> WHAT YOU HAVE TO DO
Whenever the string "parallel" turns up in a line of the data below, copy that line.

> DATA IN THIS EXERCISE
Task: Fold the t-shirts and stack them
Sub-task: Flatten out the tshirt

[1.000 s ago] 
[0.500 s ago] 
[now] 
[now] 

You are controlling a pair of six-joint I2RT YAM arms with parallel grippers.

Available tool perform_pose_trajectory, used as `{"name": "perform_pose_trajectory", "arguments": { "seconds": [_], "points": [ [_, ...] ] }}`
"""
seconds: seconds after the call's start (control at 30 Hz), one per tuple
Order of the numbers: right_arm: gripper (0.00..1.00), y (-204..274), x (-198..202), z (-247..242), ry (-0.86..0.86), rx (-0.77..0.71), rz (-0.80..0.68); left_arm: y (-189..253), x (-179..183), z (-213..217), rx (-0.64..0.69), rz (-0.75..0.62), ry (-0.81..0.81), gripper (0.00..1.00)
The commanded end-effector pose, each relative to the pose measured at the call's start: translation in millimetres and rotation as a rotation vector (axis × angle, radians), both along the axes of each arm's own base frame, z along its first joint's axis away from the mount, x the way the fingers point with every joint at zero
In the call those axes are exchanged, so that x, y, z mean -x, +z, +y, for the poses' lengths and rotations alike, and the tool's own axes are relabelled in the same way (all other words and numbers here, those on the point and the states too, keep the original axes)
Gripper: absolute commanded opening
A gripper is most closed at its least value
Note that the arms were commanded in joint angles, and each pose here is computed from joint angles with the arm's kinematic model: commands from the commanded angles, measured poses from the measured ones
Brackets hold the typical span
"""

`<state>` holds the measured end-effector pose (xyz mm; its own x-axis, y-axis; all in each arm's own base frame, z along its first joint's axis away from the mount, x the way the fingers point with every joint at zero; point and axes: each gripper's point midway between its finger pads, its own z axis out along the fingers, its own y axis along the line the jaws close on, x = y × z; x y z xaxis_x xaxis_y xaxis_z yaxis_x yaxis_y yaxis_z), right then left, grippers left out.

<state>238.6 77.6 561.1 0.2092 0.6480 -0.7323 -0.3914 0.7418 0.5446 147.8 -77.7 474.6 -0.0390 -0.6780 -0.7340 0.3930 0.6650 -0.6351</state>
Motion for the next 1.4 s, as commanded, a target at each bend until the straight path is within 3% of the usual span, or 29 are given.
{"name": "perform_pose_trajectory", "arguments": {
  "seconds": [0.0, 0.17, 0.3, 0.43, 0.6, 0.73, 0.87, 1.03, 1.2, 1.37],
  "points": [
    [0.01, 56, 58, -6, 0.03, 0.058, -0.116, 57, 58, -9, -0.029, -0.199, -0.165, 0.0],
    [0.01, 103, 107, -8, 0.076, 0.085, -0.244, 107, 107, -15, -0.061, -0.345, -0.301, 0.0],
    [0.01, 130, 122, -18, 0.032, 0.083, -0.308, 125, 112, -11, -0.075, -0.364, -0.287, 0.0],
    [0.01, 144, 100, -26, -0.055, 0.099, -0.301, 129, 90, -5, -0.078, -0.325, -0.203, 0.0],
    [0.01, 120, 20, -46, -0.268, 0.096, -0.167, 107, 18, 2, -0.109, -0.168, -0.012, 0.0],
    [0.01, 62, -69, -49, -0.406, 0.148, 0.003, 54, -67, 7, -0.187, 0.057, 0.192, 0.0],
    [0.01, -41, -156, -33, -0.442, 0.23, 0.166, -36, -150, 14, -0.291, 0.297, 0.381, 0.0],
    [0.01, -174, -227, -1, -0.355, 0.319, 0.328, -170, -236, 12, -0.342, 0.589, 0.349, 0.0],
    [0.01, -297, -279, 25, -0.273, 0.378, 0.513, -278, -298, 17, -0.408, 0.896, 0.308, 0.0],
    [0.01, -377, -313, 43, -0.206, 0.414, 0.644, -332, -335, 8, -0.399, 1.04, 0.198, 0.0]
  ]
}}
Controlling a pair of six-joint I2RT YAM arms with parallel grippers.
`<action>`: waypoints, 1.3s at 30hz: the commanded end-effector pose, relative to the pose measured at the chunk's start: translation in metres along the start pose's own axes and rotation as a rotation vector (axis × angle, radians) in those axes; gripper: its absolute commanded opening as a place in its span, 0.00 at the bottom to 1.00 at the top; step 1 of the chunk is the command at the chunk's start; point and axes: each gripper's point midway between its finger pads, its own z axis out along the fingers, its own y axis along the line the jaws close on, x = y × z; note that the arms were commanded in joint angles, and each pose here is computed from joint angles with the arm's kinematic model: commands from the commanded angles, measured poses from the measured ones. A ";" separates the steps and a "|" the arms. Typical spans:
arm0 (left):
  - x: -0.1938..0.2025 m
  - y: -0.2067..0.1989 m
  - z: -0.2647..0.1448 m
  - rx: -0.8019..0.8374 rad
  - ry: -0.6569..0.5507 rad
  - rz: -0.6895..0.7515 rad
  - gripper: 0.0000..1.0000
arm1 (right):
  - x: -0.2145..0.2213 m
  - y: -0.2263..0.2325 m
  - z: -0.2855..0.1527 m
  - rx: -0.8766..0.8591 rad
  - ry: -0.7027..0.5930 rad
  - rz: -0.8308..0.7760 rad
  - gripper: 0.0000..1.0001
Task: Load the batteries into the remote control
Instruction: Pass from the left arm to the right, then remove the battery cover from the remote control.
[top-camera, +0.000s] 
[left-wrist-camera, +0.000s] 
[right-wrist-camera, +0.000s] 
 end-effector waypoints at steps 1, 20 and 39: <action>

> WRITTEN SOLUTION
You are controlling a pair of six-joint I2RT YAM arms with parallel grippers.
Controlling a pair of six-joint I2RT YAM arms with parallel grippers.

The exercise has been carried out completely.